Recognizing a distinction between “standard ceramics” and “art ceramics” – both of which, it should be noted, are equally removed from what one might call “non-functional crafts,” wherein a work produced using craft techniques eschews utility but isn’t meant to bolster a larger theoretical conversation – is interesting also for the challenge it presents to commonly held notions of authenticity and tradition. The two basic arguments regarding the liberties taken by “art ceramicists” are instructive, if fairly straightforward: For those committed to ceramics as a craft – that is, a received tradition centered on hard-earned, long-held standards of technical skill – this apparent laxity on the part of “visitors” to the medium (to borrow ceramicist Peter Shire’s euphemism for dilettantes) can take on ethical implications, with artists’ indifference to inherited culture coming off as a presumptuous and potentially misrepresentative brand of aesthetic tourism.(2) For those outside of that community, however, this lack of rigidity can actually serve as an entry point, the basis for an enlivened and potentially illuminating encounter with a medium too often obscured by narrow preconceptions.
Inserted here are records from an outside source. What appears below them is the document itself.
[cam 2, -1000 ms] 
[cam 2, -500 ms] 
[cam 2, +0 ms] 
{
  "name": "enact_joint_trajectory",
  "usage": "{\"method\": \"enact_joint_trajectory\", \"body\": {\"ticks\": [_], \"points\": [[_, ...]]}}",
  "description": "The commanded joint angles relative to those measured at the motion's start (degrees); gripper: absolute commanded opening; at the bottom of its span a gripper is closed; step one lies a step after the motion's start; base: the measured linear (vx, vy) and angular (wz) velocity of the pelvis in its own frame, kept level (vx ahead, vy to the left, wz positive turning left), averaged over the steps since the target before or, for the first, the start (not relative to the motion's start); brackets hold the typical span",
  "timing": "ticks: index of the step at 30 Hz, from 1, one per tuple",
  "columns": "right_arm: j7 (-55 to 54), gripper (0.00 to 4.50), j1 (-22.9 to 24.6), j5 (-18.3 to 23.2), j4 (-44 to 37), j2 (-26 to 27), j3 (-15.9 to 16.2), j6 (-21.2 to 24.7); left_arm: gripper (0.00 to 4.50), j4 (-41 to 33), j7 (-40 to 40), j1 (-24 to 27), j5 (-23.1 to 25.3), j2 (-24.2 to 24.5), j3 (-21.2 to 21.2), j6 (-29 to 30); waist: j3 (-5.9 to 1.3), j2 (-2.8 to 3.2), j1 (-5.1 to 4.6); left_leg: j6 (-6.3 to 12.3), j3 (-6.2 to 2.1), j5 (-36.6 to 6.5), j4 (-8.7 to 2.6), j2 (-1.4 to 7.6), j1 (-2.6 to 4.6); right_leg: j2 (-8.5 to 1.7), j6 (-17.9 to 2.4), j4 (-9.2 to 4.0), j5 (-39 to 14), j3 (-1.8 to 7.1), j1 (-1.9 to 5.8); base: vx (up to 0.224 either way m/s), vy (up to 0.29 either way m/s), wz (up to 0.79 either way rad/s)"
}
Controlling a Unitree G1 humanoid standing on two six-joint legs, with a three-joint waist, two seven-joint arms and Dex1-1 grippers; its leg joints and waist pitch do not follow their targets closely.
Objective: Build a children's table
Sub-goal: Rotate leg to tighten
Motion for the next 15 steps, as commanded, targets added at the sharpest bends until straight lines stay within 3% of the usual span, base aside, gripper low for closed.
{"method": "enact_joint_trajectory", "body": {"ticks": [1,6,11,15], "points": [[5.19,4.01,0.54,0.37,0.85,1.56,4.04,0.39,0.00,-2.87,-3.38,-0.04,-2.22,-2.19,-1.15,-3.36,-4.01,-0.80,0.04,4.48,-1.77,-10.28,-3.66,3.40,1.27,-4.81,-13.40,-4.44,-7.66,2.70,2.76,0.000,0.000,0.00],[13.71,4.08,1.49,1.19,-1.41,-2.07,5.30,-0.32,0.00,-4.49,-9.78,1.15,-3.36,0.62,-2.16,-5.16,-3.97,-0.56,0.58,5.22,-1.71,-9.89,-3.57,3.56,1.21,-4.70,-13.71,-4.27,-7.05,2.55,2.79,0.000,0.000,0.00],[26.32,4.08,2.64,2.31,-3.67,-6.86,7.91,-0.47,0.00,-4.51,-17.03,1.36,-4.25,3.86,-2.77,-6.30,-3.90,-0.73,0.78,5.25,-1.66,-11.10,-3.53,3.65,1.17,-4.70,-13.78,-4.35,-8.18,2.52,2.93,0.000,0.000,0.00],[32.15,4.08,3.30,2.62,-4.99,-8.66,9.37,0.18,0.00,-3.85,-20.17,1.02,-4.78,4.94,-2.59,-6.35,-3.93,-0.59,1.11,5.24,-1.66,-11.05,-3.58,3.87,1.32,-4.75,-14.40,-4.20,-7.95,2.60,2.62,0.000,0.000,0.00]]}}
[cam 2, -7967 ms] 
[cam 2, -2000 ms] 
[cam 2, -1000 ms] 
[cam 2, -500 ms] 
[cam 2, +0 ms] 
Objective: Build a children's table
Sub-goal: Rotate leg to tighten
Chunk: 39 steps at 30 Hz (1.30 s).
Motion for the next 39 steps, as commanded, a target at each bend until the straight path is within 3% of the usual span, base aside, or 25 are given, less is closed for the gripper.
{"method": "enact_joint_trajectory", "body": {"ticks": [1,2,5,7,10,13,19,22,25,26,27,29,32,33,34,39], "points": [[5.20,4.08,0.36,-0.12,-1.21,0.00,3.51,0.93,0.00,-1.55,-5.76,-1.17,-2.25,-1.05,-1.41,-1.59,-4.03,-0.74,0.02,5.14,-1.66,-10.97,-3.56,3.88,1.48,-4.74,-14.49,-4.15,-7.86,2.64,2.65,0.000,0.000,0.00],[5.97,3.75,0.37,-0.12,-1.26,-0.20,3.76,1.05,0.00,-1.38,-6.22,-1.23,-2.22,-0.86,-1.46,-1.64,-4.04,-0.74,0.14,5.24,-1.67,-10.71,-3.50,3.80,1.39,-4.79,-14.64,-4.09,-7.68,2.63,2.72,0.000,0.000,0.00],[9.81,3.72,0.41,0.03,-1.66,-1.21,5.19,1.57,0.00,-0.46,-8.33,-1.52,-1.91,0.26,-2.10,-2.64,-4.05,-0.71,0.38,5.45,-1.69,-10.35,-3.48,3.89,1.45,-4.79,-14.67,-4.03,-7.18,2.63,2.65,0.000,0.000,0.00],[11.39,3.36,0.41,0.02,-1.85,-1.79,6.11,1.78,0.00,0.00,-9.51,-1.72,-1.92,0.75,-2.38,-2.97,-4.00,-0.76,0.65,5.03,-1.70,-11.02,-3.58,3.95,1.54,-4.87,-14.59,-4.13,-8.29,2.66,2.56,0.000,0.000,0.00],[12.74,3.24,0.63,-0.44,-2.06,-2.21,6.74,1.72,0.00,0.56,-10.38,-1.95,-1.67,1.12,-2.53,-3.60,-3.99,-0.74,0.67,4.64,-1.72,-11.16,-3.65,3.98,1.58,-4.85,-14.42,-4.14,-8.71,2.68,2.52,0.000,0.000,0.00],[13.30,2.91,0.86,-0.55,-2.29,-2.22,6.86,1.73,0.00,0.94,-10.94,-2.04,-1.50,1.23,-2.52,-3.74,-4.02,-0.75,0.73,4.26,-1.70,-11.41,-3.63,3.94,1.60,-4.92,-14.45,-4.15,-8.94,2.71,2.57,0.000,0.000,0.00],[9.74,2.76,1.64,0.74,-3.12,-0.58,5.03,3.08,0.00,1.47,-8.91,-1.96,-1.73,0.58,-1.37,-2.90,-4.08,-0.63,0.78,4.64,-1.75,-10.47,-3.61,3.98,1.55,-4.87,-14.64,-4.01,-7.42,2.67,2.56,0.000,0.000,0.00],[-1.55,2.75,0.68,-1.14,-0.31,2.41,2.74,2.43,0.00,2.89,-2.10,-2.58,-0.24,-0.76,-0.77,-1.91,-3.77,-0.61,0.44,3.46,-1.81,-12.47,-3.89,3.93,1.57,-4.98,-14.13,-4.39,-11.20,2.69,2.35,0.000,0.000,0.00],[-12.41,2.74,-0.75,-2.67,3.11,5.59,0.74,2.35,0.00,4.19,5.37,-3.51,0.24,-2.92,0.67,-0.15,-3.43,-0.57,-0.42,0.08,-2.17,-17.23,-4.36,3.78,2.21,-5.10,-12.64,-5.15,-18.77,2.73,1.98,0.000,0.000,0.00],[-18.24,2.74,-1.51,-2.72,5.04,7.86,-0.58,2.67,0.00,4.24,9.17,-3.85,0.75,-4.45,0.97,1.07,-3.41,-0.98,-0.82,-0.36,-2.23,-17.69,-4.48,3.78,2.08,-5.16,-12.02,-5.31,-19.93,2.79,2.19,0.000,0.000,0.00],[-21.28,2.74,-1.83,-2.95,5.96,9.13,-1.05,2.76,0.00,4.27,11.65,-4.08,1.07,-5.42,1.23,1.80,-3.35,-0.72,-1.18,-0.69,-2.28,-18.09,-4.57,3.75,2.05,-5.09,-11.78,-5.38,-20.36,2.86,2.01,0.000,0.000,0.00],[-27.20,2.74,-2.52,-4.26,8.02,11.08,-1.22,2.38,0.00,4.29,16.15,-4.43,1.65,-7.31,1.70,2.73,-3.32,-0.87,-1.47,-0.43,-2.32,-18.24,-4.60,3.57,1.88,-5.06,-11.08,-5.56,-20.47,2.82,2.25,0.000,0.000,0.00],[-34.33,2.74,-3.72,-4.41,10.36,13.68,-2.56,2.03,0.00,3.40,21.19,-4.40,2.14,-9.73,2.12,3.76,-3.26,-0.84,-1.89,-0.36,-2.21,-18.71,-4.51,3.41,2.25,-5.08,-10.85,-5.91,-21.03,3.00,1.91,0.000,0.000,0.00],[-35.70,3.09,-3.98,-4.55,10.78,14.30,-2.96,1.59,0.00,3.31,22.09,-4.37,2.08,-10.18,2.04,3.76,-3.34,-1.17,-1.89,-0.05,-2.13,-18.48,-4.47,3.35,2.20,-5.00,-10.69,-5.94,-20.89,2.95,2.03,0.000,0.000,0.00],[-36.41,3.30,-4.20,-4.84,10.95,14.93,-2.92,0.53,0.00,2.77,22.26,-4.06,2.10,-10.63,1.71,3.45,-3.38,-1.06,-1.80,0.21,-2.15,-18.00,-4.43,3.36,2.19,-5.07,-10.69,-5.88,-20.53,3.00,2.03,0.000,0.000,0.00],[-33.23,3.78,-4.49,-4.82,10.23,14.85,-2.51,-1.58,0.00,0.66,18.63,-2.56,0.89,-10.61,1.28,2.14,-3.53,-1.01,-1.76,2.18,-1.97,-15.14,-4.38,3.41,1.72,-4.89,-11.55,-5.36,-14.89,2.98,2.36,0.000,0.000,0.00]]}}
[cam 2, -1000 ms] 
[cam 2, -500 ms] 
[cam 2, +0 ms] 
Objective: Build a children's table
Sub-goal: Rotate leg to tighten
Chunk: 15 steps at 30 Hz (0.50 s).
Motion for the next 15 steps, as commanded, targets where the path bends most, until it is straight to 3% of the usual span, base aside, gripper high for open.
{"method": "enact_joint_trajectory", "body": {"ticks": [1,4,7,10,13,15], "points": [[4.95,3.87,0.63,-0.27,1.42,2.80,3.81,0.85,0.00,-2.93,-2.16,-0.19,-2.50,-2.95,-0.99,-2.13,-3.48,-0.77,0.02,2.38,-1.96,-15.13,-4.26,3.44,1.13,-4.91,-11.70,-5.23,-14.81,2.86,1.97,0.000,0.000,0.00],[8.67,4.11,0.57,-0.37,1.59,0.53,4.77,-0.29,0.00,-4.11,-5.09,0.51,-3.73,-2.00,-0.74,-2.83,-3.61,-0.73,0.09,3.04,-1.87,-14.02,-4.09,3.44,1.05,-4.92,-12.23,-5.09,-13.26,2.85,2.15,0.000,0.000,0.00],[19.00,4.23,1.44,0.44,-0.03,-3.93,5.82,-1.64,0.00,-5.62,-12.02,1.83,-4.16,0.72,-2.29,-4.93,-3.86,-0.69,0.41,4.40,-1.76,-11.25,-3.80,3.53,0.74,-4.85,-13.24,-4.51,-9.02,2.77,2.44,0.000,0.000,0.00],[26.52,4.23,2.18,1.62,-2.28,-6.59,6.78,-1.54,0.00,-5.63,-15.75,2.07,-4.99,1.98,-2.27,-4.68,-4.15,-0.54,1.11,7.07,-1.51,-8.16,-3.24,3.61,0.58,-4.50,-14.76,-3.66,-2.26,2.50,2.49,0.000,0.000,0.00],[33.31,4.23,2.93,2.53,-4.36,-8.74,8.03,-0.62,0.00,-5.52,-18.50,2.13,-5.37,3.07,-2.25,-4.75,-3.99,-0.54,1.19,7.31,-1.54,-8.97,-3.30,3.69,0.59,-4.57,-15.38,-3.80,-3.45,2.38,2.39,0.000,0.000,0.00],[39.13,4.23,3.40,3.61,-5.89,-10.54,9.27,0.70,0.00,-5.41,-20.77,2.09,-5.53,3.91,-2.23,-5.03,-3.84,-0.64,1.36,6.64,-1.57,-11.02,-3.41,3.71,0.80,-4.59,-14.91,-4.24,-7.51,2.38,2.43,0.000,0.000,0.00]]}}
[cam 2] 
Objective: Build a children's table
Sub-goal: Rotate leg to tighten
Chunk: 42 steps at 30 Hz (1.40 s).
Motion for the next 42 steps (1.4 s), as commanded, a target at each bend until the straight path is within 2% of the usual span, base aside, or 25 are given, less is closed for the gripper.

To approach ceramics as an instrument rather than an ideology means allowing for an experimentalism rarely afforded the medium within a traditional craft context. In imbuing craft materials with the permissions of the artist’s studio, these “visitors” can potentially broaden its scope, inventing new forms, uses, and methods of display. In then presenting those results to an audience, they further encourage us to think beyond presumed hierarchies, challenging suppositions as to what ceramics is, does, and looks like.

Erin Jane Nelson

While each argument carries its own broader implications, what I find most interesting is that, in selectively integrating craft materials into art conversations, “art ceramics” actually embodies perennial truths about each respective field. First, it confirms one of the essential functions of a progressive art practice: advancing ones project through the appropriation of peripheral sources. Fine art has always been a tradition grounded in stealing and synthesis, its practitioners constantly reaching beyond their immediate surroundings for material to uproot, recontextualize, and cross-pollinate to some fresh, exciting end. These external sources are often currently unfashionable or culturally removed – and prior to this recent resurgence, one could argue that ceramics had long been both. But today’s “art ceramicists” are only the most recent in a lineage of artists who’ve used the medium to their own particular ends: Malevich and his fellow Constructivists, for example, produced ceramic vessels characterized by an inventive assemblage of forms, retaining but demoting functionality in favor of singular designs that might better suit a modern Communist society; Bauhaus potters sought to bridge the gaps between art, craft, and industry by updating traditional forms with stylized geometric designs, creating work that was at once modern, utilitarian, and geared towards mass production; second-wave Futurists like Tullio D’Albisola reinforced the movement’s glorification of speed and industry by crafting fluid, highly glazed forms aimed at conveying a sense of visual movement and mechanistic velocity. In each case, we find artists using ceramics as a means to an end, drawing on particular aspects of an outside discipline in order to advance their own broader, ongoing projects, and it’s within this longstanding tradition that our current wave of “art ceramicists” might be best understood.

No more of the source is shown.